Q: Why were the collaboration spaces and play areas added to the office? How have they been utilized?

(Peggy Coakley) “Collaboration spaces in our office were an integral part of our office plan and were carefully placed to bring staff together often and provide our professionals a change of scenery, which is critical for well-being. We have these spaces that are work-driven – like our two design centers, where clients and our staff meet to discuss projects. Those rooms seem to be a breeding ground of creativity, with resources at your fingertips, technology at the ready, and also natural light.

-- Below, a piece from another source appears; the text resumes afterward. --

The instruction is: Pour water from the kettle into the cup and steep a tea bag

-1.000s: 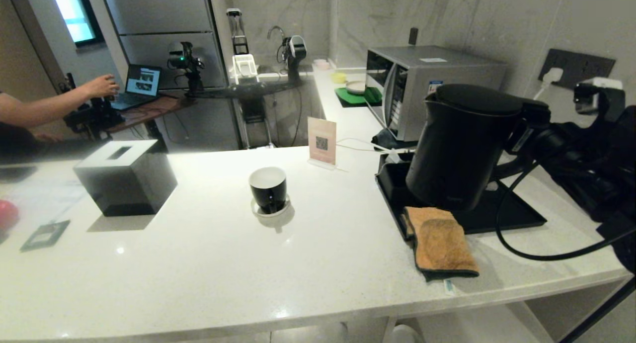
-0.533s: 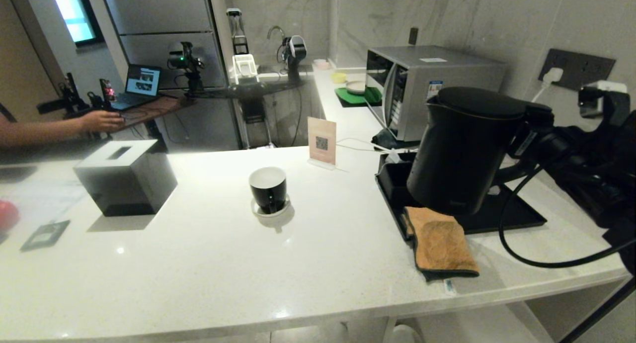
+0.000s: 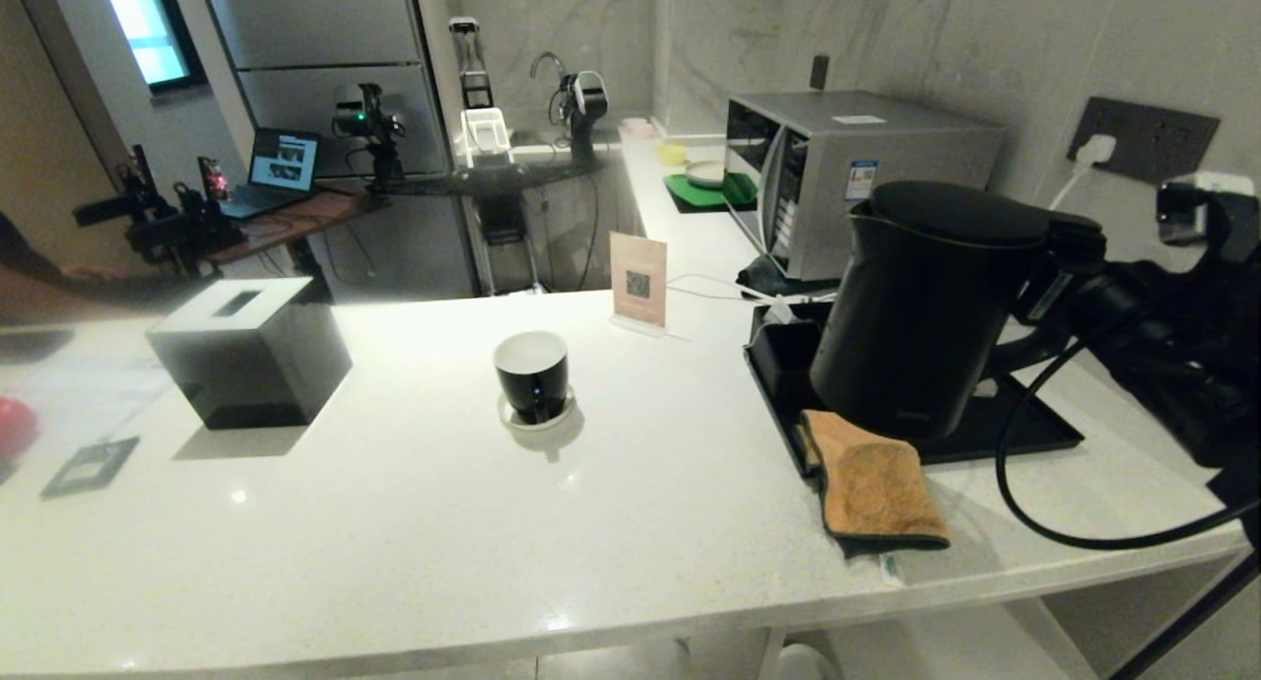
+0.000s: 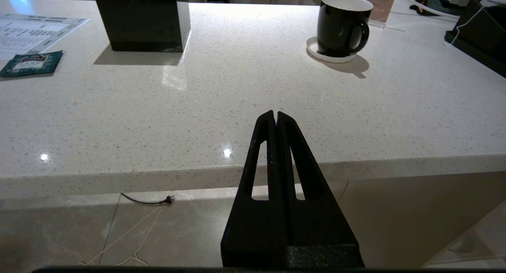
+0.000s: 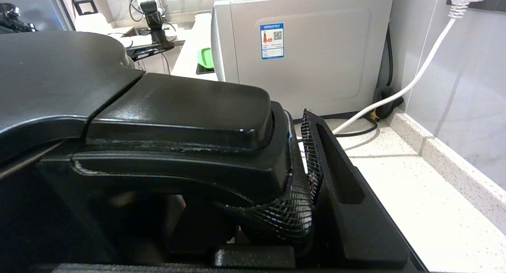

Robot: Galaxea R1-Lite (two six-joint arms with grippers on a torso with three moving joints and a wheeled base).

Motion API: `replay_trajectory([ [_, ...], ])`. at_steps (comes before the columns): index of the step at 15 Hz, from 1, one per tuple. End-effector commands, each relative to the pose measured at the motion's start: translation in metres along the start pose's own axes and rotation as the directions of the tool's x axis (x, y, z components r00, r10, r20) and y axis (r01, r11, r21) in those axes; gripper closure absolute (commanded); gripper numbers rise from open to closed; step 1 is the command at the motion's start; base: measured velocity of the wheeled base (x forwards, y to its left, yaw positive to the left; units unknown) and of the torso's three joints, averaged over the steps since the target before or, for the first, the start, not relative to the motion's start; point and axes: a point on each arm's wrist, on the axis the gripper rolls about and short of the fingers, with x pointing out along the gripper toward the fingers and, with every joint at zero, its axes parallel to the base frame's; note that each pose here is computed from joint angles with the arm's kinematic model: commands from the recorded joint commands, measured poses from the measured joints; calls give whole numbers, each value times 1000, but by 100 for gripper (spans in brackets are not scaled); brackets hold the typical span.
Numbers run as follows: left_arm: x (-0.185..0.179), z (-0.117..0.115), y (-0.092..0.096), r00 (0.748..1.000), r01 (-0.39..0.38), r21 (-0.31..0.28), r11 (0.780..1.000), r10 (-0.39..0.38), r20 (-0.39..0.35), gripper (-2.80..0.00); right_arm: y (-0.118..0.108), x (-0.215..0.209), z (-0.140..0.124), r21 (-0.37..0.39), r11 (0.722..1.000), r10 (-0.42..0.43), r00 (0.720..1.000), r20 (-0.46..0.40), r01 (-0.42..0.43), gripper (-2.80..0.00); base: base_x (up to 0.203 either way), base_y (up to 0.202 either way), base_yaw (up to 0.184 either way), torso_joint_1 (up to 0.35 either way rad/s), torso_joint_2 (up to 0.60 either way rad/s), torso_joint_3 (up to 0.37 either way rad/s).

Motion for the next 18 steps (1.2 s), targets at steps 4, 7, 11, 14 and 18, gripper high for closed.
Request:
replay_trajectory([
  [4,0,0,0,1000,-1,-1,1000,1,-1,0,1,-3,1,4,1000,6,1000,6,-6,0,0,0,0,0,0,0],
  [7,0,0,0,1000,-1,1,1000,1,-1,0,0,-9,3,3,1000,7,1000,4,-7,0,0,0,0,0,0,0],
  [11,0,0,0,1000,-1,0,1000,1,-1,0,0,-12,3,3,1000,5,1000,1,-5,0,-2,100,-1,-1,3,1],
  [14,0,0,0,1000,-1,-1,1000,1,-1,0,-1,-15,3,3,1000,6,1000,1,-6,0,0,198,0,1,0,3],
  [18,0,0,0,1000,-2,1,1000,2,-2,0,-1,-17,5,4,1000,6,1000,5,-6,0,0,195,-1,3,1,3],
])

“We have spaces that are more hospitality-driven. Whether we are hosting a 140-person event in our showroom auditorium, a 14-person business meeting in our board room, or a 50-person educational session in our training room, we are always entertaining. The break rooms, small meeting rooms, and kitchens are for our employees and are essential to encourage them to take a break, especially for lunch. These office spaces allow for more casual meetings essential to our business. Outdoor play areas such as our courtyard with the gas fire pit, our gym, and the western deck watching a sunset, are all places to savor and ultimately make our office a cool place to be.”

Company information:

Company: Coakley Brothers and Brothers Interiors

Address: 400 S. Fifth St., Milwaukee

CEO/President: Peggy Coakley

Number of employees: 135

Square footage of office: 47,000

Architect/Designer: TKWA, ADK and Brothers Interiors

Number of years in space: 2 years from 2018 renovation (at the address since 1990)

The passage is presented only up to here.